A person holds up a rainbow flag displaying the words “Viet Pride” as people decorated with balloons prepare to take part in Vietnam’s first ever gay pride parade on a road in Hanoi on August 5, 2012.
Vietnam has scrapped regulations that fine same-sex couples who marry in what activists say is yet another move towards guaranteeing the rights of the LGBT (lesbian, gay, bisexual, and transgender) community.
The move comes as part of a larger wave of progress for gay rights champions.
In July last year, the Ministry of Justice began openly discussing legalizing same-sex marriages. Though no concrete measures have been taken so far, the Ministry of Justice did start polling public opinion on this issue while considering amendments to prevailing marriage laws.
The results of that poll are not yet public but according to a study released last December by the Hanoi-based non-profit Institute for Studies of Society, Economy and Environment (iSEE), support for same-sex marriages was quite low at 37 percent, while 58 percent opposed it.
Also in December, the government began mulling whether or not to allow same-sex couples to legally cohabitate. Though nothing has come of that yet either, a draft proposal was issued last month that would have doubled the fine for same-sex marriages.
Under the draft decree that would have taken effect this July, homosexual couples that get married would have been fined VND200,000-1 million (US$9.55-47.77), twice the current fine introduced in 2000.

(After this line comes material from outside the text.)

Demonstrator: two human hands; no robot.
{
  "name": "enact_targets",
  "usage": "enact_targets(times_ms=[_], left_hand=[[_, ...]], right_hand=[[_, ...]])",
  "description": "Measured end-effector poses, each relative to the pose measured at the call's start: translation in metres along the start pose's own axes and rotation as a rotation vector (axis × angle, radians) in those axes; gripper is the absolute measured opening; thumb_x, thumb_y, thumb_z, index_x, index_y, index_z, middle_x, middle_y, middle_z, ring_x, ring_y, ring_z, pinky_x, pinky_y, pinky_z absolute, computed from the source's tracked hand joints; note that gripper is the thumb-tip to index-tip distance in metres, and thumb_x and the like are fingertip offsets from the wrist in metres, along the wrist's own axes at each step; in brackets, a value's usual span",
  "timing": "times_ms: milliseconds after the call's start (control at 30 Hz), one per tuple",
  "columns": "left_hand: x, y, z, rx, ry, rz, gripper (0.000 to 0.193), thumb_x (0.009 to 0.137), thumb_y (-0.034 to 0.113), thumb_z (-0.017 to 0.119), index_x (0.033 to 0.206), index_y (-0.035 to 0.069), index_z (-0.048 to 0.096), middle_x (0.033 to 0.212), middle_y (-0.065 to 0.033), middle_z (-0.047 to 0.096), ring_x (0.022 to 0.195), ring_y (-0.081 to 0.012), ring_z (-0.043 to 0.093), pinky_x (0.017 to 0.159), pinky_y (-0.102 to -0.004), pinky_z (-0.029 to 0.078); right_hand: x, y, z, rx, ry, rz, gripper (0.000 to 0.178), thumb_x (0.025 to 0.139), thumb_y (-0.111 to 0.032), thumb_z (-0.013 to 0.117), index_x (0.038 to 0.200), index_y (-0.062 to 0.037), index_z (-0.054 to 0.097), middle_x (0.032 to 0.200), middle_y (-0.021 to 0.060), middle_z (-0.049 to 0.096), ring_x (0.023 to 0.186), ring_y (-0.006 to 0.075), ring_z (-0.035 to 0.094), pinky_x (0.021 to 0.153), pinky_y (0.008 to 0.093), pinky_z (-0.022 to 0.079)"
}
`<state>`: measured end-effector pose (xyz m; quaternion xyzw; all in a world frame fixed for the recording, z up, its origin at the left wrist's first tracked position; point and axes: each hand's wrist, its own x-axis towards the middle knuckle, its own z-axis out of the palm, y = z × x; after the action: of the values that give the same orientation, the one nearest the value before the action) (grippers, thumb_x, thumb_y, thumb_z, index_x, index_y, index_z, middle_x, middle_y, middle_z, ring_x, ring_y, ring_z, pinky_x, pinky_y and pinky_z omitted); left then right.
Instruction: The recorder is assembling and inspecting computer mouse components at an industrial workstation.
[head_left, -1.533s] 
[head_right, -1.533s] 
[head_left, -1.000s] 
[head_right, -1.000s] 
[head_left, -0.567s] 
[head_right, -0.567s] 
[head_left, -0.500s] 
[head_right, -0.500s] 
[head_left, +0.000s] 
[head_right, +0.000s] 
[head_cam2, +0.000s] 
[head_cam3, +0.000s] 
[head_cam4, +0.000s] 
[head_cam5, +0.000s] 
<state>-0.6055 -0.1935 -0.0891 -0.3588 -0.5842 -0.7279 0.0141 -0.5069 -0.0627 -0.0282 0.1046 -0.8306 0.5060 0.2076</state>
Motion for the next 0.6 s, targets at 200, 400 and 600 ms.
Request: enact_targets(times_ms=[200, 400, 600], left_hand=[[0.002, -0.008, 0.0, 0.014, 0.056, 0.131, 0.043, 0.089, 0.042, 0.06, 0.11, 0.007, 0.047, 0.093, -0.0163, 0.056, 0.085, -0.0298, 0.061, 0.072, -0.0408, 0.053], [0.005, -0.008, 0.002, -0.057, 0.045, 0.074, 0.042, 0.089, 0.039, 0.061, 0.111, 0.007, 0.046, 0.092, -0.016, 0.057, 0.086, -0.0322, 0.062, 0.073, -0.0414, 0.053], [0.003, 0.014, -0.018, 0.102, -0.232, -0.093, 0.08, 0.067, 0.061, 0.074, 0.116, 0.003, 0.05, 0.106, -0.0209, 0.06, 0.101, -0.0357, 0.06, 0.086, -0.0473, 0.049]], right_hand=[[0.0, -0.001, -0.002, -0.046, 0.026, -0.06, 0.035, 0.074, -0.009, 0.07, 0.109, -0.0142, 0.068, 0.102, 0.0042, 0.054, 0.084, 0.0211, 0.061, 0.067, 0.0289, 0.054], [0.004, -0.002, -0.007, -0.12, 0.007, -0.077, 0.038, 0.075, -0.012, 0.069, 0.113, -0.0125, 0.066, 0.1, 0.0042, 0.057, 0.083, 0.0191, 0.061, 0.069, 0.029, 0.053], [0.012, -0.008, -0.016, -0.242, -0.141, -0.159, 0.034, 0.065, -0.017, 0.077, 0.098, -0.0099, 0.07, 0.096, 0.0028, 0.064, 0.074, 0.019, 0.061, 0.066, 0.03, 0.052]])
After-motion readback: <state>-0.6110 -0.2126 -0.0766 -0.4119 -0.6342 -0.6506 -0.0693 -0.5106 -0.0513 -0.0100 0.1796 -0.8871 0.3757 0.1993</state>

Gay rights activists lambasted the proposal, dismissing it as a “step back” for the protection of LGBT rights in a Confucian society where homosexuality was once labeled as taboo and even a “social evil.”

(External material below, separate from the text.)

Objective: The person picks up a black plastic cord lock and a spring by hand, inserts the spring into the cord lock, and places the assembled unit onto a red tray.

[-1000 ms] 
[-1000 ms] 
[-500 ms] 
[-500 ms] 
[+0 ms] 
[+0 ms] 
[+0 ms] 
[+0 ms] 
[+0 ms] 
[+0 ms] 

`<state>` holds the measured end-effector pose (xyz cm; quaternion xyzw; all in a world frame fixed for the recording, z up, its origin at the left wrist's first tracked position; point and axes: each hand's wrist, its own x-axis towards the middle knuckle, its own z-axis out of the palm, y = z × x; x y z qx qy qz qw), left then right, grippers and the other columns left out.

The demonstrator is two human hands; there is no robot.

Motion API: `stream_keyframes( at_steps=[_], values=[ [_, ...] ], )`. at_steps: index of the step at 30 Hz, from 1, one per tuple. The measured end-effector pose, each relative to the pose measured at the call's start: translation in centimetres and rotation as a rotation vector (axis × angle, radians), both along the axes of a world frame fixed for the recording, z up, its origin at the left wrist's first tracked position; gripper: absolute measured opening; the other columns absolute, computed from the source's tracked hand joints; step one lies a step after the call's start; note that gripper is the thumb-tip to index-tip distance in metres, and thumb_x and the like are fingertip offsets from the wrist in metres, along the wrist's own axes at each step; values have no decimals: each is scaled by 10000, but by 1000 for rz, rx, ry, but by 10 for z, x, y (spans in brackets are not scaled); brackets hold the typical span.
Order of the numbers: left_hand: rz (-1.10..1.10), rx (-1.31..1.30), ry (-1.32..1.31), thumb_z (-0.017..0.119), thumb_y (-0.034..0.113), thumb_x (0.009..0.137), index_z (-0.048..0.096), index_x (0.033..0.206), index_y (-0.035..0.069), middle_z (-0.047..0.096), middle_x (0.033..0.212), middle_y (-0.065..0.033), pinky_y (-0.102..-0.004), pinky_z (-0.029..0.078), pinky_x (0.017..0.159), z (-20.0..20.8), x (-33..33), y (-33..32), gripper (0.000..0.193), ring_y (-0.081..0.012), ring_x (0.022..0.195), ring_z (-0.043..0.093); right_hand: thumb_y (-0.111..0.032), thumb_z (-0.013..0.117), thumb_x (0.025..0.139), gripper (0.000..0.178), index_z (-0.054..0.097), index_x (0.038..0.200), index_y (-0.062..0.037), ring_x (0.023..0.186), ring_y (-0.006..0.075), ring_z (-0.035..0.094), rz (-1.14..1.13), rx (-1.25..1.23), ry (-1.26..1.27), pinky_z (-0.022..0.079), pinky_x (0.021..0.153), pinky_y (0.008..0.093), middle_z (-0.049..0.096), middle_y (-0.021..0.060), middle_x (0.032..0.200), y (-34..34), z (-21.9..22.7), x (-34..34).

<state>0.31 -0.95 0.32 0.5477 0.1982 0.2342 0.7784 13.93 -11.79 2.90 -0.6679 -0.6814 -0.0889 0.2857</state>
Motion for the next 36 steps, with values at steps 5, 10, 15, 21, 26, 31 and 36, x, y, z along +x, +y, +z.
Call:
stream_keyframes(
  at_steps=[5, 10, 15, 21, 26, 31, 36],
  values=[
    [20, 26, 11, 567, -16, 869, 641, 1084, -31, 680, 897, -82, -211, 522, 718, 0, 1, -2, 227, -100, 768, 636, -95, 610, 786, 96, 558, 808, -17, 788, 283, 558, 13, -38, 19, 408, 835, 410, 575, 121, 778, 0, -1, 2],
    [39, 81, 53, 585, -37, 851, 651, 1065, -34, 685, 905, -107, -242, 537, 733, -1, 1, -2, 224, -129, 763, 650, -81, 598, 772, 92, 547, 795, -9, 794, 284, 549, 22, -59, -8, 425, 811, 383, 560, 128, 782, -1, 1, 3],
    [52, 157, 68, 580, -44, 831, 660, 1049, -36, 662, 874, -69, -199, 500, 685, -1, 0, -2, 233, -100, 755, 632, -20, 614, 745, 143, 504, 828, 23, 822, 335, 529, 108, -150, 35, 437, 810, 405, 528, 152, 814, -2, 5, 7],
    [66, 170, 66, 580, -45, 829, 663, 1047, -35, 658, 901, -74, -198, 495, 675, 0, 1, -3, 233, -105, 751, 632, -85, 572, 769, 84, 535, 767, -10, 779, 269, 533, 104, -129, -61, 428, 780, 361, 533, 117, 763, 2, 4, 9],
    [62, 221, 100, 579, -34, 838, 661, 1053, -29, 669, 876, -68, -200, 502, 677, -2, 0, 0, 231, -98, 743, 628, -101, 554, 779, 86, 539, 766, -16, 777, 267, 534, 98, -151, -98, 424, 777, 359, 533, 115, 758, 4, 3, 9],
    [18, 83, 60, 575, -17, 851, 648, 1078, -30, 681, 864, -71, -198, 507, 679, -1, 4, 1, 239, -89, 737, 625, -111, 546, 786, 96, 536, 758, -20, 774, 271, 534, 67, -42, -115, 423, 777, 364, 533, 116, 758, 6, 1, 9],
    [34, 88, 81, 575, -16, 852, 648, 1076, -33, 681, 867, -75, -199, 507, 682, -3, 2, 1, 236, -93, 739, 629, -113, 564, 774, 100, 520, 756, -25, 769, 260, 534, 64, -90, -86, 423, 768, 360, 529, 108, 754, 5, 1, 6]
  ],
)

After a firestorm of criticism from the media and the public, authorities took note and did away with the fine. And by doing so, they have implicitly acknowledged the “nonsensical” implications of the draft laws, gay-rights activists say.
“This is another new step forward that is in line with Vietnam’s current trend [of] protecting the rights of LGBT people,” said Le Quang Binh, a sociologist who runs the iSEE.